◆ **What is expected**
Within the data below, count every line that includes "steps" and report the total alone.

⟨

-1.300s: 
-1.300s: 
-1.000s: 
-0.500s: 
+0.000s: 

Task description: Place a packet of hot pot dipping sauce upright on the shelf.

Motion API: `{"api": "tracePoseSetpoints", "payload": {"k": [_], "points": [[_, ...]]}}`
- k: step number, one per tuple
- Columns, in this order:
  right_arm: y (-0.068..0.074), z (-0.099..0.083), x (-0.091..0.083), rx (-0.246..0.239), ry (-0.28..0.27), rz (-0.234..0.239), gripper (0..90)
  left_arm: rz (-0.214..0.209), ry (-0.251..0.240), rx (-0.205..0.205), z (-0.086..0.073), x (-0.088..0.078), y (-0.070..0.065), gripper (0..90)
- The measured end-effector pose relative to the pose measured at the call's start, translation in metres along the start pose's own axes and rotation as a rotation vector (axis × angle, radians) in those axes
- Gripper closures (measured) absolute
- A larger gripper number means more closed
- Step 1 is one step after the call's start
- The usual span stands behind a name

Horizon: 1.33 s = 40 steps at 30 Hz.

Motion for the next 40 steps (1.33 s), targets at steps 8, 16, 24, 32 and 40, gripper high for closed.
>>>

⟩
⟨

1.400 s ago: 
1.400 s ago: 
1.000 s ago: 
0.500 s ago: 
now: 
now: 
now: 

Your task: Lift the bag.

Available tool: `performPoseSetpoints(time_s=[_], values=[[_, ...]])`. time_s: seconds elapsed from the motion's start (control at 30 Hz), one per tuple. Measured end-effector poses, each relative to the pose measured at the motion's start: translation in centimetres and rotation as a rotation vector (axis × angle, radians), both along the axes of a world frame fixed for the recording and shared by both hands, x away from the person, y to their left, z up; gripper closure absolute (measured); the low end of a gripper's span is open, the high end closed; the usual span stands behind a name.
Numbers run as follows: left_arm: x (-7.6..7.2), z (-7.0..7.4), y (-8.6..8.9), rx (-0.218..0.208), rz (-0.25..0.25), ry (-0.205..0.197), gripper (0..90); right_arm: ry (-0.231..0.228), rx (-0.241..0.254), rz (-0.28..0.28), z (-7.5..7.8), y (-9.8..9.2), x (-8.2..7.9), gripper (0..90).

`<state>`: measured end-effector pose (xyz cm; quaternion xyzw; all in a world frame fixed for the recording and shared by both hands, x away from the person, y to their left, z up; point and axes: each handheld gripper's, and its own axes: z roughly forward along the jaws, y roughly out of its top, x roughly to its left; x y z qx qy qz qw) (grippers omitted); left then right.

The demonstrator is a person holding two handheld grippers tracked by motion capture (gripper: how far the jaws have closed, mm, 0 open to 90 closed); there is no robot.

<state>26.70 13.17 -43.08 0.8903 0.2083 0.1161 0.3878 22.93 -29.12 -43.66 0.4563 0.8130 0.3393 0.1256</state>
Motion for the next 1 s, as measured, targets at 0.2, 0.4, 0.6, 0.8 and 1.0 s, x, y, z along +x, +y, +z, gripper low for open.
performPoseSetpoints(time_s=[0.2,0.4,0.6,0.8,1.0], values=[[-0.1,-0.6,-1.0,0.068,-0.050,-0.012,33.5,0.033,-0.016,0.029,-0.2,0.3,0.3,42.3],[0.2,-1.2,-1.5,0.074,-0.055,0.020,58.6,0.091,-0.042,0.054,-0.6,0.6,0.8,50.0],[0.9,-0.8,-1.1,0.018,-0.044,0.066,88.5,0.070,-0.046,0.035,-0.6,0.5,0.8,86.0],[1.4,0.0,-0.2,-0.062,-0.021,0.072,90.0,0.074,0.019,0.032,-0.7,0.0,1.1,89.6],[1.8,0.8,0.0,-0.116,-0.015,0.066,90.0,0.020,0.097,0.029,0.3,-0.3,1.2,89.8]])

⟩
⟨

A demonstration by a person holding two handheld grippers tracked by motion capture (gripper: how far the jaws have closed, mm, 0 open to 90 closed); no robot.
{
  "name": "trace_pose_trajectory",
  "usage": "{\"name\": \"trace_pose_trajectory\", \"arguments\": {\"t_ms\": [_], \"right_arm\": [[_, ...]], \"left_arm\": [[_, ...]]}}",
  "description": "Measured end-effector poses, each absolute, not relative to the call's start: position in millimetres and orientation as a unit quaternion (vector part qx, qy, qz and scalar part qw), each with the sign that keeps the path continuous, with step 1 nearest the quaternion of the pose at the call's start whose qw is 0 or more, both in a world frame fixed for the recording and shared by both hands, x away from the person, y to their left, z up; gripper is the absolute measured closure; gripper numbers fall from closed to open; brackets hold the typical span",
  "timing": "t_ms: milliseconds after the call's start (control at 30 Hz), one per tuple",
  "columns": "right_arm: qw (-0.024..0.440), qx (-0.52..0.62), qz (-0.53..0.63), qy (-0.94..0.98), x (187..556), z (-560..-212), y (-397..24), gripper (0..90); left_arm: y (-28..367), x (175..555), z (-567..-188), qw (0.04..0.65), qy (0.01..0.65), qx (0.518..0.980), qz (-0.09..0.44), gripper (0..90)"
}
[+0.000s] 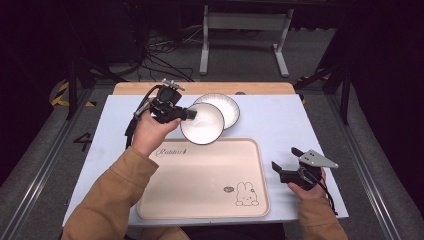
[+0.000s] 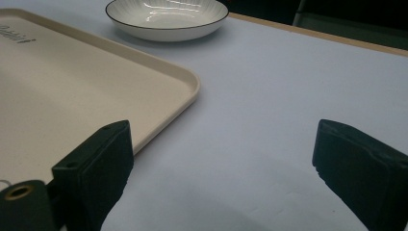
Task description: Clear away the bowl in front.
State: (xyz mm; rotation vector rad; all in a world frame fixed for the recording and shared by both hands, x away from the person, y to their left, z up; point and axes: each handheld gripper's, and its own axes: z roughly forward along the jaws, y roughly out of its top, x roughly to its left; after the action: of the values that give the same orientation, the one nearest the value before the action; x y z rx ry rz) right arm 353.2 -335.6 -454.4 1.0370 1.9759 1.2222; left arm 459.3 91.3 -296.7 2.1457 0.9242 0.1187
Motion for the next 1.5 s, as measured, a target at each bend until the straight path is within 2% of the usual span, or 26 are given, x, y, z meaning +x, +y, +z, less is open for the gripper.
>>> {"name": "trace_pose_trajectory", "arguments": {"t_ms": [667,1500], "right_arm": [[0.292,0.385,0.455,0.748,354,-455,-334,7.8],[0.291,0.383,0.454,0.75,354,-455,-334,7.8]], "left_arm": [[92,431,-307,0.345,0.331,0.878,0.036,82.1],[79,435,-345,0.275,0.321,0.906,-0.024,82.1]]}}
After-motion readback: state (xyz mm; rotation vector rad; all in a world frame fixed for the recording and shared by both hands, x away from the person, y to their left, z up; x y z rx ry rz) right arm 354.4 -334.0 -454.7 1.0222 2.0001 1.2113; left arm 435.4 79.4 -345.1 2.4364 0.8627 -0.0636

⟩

◆ **Result below**
2